Removing policy banks from the fiscal rules will lead to more growth
Rachel Reeves is expected to announce more public investment in the 2024 Budget. Daisy Jameson argues that this investment can be funded by changing the fiscal rules by excluding the policy banks from the UK’s debt rule. Doing so could result in an additional £3.2 billion in economic output.
It is understood that the Chancellor will announce additional public investment in the upcoming Budget. This investment is welcome, particularly if used to address the gap in investment required for the UK in its transition to a clean economy.
However, there is debate as to the best way of generating the fiscal space needed to finance this investment. The Chancellor has options: she can reform the current fiscal rules to allow for additional borrowing, she can reallocate existing spending, or she can raise taxes. Of course, these options are not mutually exclusive. The investment gap could be addressed using a combination of all three.
CETEx has previously discussed some options for reforming the fiscal rules, including:
- Selecting an alternative measure of fiscal sustainability instead of Public Sector Net Debt (e.g. Public Sector Net Worth or Public Sector Net Financial Liabilities).
- Excluding the UK’s policy banks (government-owned financial institutions like the National Wealth Fund, British Business Bank, UK Export Finance, that invest through loans, guarantees and equity, in commercial markets to help deliver government policy) from the UK’s debt rule.
- Removing the Bank of England’s Asset Purchase Facility (the mechanism established by the Bank of England to implement its quantitative easing programme that has cost the Treasury £61 billion since October 2022) losses from the debt rule.
Here I will discuss the second of these options and estimate the benefits of removing the UK’s policy banks from the UK’s debt rule. We find that every £1 billion a year of sustained additional investment unlocked by removing the UK policy banks from the Government balance sheets could generate as much as £3.2 billion in potential economic output (strongly correlated with GDP), yielding as much as £1.9 billion a year in additional tax revenue.
What are policy banks and how to free them
The UK’s policy banks are currently classed as central government entities and rely on funding allocations at each spending review, competing with other spending pressures. However, unlike other central government investments, they make investments by financing private sector assets through loans or equity stakes. In return, they receive a financial asset (or a fee from providing a guarantee). This financial asset is not reflected in Public Sector Net Debt (PSND), so the benefit of these investments does not count against the UK’s fiscal rules.
Policy banks are therefore constrained in the volume of capital they can invest in a given budget period due to these fiscal rules. Also, their funding allocation is uncertain beyond this cycle, undermining their ability to provide reassurance to the market.

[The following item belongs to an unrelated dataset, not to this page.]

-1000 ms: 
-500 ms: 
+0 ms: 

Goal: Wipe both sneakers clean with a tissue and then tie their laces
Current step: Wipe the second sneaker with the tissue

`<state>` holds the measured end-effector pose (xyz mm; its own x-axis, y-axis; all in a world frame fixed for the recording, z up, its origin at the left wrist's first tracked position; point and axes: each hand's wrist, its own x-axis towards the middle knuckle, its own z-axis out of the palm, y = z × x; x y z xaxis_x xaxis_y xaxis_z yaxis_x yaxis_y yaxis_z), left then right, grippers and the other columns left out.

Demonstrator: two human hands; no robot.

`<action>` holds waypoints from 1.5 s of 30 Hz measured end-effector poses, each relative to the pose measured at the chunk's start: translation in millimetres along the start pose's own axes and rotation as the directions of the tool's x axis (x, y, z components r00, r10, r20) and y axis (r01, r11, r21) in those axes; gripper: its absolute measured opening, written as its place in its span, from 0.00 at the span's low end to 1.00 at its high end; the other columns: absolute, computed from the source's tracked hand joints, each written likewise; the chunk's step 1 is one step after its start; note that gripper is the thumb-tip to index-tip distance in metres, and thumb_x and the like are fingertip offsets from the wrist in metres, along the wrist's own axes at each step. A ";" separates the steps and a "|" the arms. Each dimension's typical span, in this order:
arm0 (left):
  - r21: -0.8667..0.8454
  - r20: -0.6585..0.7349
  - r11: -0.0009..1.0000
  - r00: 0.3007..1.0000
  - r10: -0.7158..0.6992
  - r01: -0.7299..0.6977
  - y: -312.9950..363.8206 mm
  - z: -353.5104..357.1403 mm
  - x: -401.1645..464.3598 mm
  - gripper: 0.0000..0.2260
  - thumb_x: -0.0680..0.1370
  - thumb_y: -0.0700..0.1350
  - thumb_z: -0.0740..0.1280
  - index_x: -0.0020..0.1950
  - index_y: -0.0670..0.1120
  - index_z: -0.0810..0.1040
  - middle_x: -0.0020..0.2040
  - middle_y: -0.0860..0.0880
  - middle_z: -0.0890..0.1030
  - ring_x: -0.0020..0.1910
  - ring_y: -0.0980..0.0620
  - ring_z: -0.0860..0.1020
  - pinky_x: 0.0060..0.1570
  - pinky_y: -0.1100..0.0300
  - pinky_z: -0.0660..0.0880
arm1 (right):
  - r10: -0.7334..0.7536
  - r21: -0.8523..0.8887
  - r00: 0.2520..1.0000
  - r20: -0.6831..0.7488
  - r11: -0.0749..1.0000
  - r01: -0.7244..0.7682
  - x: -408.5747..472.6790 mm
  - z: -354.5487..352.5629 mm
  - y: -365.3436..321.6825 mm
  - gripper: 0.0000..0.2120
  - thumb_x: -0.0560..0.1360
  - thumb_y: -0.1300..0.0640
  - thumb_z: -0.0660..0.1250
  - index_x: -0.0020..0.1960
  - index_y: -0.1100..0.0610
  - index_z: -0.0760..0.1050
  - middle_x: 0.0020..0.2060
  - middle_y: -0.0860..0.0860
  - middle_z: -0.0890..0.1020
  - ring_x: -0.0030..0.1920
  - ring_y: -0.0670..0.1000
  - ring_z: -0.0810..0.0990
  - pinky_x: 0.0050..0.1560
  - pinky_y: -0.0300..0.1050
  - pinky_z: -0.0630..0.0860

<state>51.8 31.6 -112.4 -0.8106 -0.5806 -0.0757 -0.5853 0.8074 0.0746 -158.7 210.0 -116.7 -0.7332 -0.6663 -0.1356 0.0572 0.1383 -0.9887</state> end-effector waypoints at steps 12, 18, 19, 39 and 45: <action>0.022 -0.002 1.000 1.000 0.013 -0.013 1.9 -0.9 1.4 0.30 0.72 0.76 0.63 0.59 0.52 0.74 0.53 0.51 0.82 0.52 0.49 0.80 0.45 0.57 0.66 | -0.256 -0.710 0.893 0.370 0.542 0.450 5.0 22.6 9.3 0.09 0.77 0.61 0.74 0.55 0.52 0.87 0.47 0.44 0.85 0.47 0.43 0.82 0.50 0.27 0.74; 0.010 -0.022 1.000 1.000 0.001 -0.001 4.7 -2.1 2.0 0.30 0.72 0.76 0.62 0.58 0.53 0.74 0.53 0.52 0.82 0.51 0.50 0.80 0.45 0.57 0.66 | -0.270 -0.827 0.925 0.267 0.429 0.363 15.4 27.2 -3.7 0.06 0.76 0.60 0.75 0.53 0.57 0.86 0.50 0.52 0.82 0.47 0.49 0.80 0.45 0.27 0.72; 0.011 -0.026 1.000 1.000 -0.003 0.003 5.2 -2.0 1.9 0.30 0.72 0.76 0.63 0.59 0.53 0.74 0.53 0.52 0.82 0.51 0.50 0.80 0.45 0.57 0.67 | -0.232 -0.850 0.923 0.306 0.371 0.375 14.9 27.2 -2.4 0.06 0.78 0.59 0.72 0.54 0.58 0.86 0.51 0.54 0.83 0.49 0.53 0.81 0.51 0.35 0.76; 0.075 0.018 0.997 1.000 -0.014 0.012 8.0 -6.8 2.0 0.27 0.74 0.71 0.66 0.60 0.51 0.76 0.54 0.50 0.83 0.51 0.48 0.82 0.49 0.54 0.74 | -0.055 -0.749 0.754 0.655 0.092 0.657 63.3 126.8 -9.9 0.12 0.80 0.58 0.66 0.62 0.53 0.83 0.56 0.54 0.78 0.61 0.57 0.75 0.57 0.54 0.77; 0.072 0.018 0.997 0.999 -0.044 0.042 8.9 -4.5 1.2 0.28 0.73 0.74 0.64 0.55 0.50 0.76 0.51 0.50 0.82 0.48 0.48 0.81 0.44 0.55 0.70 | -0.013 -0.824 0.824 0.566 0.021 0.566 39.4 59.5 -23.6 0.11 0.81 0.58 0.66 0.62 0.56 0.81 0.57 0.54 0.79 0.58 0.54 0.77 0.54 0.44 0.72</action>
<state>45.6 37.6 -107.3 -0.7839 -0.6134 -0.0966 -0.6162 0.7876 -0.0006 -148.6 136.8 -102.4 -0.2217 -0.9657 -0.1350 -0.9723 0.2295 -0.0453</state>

We recommend that, like their international counterparts, the UK’s policy banks are excluded from the UK’s fiscal rules and are allowed to grow their balance sheet without this artificial constraint. Unlike some reforms to the fiscal rules, this would allow for the policy banks to borrow from the market, change the way they invest and become more activist in the market (although others, including measuring PSNFL and PSNW could have a similar effect).
Impact of removing policy banks from the fiscal rules on investment and potential output
CETEx have used the Office of Budget Responsibility’s estimates of the impact of public investment on potential output to understand how this additional investment may drive economic growth. The economy’s potential output in this context is the value of goods and services that an economy can generate when its productive resources are being utilised at their maximum sustainable rates. It is the key determiner of GDP growth. We have previously estimated a £15 billion increase in investment over five-years if the policy banks were removed from the fiscal rules (relying on existing balance sheet size and modest growth if unconstrained). Assuming this is equivalent to an additional £3 billion a year, and that this increase in investment was permanent over the coming 10-years, this would give an increase in potential output as seen in scenario 1 in Figure 1.
Figure 1 shows how an increase in public sector net investment above the baseline can increase potential output, and ultimately GDP growth in the medium to long-term. The long-run impact on potential output (in 50 years) is equivalent to £7.2 billion in today’s terms.
The OBR suggests that investing primarily on economic infrastructure (e.g. energy or transport infrastructure), rather than a mixture of economic and public infrastructure (e.g. schools) could result in a 33 per cent larger impact on potential output. This would increase our above estimates to those seen in scenario 2, with the long-run impact reaching £9.6 billion.
If the banks are successful in generating favourable market conditions that attract additional private finance, as the Chancellor has committed to, the impact on potential output could be magnitudes larger than these estimates. This additional investment would also increase tax revenues. Assuming, as the OBR have, a fiscal rate of return via higher tax revenues of 1.9, an additional £3 billion of annual investment could raise £5.7 billion over 10 years.
There is no doubt that the UK needs more public investment. We recommend taking an approach to reforming the fiscal rules that both allows for this additional investment and encourages the UK policy banks to grow their operations.